Defense attorneys orally requested the mistrial with prejudice last week. The defense alleged prosecutors improperly commented on Rittenhouse’s right to remain silent and tried to bring up evidence the judge ruled was not admissible.
In a written version of the request Monday, the defense added concerns about the drone video. Schroeder clarified Wednesday that he hadn’t read the written motion and wanted to give prosecutors time to respond.
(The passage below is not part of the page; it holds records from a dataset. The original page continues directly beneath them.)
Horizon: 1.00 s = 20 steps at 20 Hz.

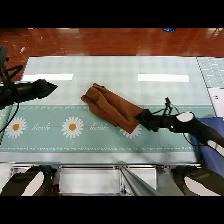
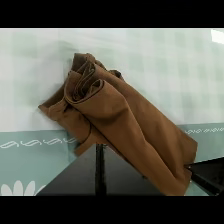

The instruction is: Fold the shirts.

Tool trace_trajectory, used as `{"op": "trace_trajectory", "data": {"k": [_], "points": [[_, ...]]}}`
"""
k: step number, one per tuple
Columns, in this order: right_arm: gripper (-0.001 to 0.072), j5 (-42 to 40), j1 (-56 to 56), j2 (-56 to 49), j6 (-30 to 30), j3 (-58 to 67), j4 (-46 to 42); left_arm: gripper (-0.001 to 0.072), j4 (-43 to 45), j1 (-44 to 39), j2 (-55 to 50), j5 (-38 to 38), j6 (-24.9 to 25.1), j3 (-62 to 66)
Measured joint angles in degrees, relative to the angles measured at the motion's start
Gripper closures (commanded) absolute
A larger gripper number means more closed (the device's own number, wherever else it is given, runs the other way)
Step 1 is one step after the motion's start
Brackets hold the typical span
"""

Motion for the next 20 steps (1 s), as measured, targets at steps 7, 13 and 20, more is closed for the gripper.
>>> {"op": "trace_trajectory", "data": {"k": [7, 13, 20], "points": [[0.0684, 3.5, 3.1, -9.27, -7.93, 16.7, 1.2, 0.0686, 0.0, -0.07, -0.04, 0.04, 0.0, -0.17], [0.0684, 15.43, 3.28, -10.29, 4.17, 52.33, -22.53, 0.0686, 0.0, -0.07, -0.04, 0.04, 0.02, -0.17], [0.0685, 33.64, -5.11, -10.08, 13.88, 83.62, -41.51, 0.0686, 0.0, -0.17, -0.04, -0.04, 0.0, -0.2]]}}
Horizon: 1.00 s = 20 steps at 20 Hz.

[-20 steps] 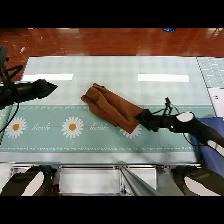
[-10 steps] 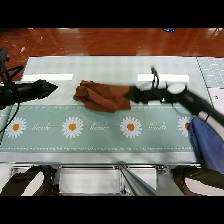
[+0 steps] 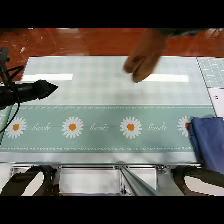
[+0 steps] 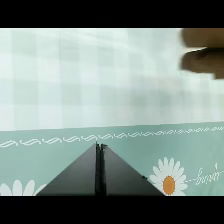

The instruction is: Fold the shirts.

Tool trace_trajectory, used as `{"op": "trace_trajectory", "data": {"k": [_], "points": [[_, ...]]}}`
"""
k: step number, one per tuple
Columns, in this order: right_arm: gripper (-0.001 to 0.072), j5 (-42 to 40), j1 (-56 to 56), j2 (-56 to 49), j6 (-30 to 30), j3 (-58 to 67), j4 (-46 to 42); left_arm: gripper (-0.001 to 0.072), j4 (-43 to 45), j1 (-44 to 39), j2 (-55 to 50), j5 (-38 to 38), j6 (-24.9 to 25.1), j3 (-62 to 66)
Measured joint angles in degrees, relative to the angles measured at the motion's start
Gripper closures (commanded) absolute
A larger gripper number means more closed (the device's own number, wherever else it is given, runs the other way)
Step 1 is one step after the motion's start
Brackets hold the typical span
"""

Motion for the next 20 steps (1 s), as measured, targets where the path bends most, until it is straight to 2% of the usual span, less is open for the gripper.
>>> {"op": "trace_trajectory", "data": {"k": [5, 9, 14, 20], "points": [[0.0685, 13.51, -15.91, 3.3, 2.86, 5.57, -2.91, 0.0686, 0.0, -0.07, 0.0, -0.09, 0.0, 0.0], [0.0686, 23.87, -29.38, 8.98, 3.21, 2.56, -4.74, 0.0686, -0.02, -0.07, 0.0, 0.63, -0.02, 0.0], [0.0686, 31.58, -45.68, 20.5, 1.27, -13.09, -9.01, 0.0685, -0.07, -0.07, 0.0, 3.21, -0.02, 0.0], [0.0684, 34.6, -68.22, 31.98, -1.33, -34.36, -19.58, 0.0686, -0.07, -0.07, 0.0, 4.7, 0.0, 0.0]]}}
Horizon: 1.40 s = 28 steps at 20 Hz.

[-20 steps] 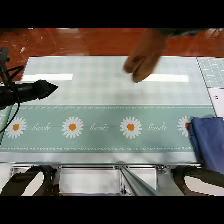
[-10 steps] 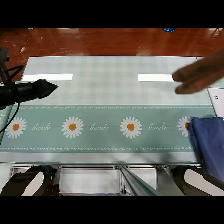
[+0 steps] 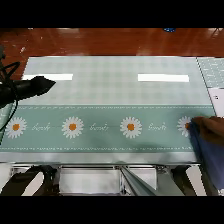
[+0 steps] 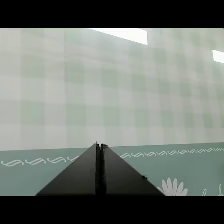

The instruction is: Fold the shirts.

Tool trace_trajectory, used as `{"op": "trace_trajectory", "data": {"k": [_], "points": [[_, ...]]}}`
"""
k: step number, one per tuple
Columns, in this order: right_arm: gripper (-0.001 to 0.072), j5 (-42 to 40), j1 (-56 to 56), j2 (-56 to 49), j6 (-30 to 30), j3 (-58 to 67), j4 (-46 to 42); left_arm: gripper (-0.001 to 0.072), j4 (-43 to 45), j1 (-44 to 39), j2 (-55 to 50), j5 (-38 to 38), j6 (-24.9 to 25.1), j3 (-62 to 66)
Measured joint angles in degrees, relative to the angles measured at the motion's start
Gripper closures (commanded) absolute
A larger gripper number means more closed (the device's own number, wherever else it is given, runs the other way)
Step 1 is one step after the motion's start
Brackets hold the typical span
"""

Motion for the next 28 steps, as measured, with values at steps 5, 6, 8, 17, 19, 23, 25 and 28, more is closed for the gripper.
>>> {"op": "trace_trajectory", "data": {"k": [5, 6, 8, 17, 19, 23, 25, 28], "points": [[0.0298, -1.53, -7.69, 4.35, 1.88, -13.55, -16.44, 0.0686, 0.02, 0.0, -0.02, -0.17, 1.11, 0.0], [0.0297, -2.19, -8.22, 4.33, 2.47, -15.74, -18.25, 0.0686, 0.02, 0.0, -0.13, -0.31, 1.55, 0.0], [0.0301, -3.39, -8.85, 3.69, 3.1, -19.23, -20.33, 0.0686, 0.02, 0.0, -0.83, -0.26, 2.19, 0.0], [0.0684, -24.5, 2.51, -7.02, -2.6, -11.06, 12.61, 0.0687, 0.02, 1.14, -16.74, -2.91, 3.67, 24.28], [0.0684, -30.03, 14.38, -10.71, -5.46, -3.87, 20.35, 0.0687, -0.02, -0.09, -20.24, -5.75, 3.17, 35.78], [0.0684, -37.75, 41.31, -18.16, -7.39, 5.75, 19.89, 0.0687, 1.73, -5.25, -23.67, -10.8, 2.34, 47.54], [0.0684, -39.15, 52.5, -22.03, -5.73, 6.14, 13.07, 0.0686, 8.41, -9.31, -24.57, -13.57, 1.07, 45.27], [0.0684, -39.17, 64.19, -27.63, -2.78, 2.19, 4.0, 0.0685, 19.41, -13.84, -25.99, -14.27, -2.47, 35.3]]}}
They had not by Wednesday.
Schroeder in spotlight: Letters of support, criticism pour into Kenosha courthouse for Rittenhouse trial judge
How much prison time could Rittenhouse face?
Rittenhouse’s most serious charge, first-degree intentional homicide in Huber’s death, includes a mandatory life sentence if he’s convicted; he could face lengthy prison time for the other charges.
Jurors may consider lesser charges in Huber’s death that could carry up to 60 years in prison, and the first-degree reckless homicide charge in Rosenbaum’s death carries up to 60 years with an additional five years for the “use of a dangerous weapon” modifier.
The attempted first-degree intentional homicide of Grosskreutz could carry a 60-year sentence plus five years for the same weapon modifier, and the jury can consider lesser charges in that count.
Each count of first-degree recklessly endangering safety could carry up to 12½ years in prison, plus a five-year weapon modifier. Rittenhouse fired at an unidentified man twice before he shot Huber and Grosskreutz. A Daily Caller reporter was at the scene of the Rosenbaum shooting and said a bullet whizzed past him.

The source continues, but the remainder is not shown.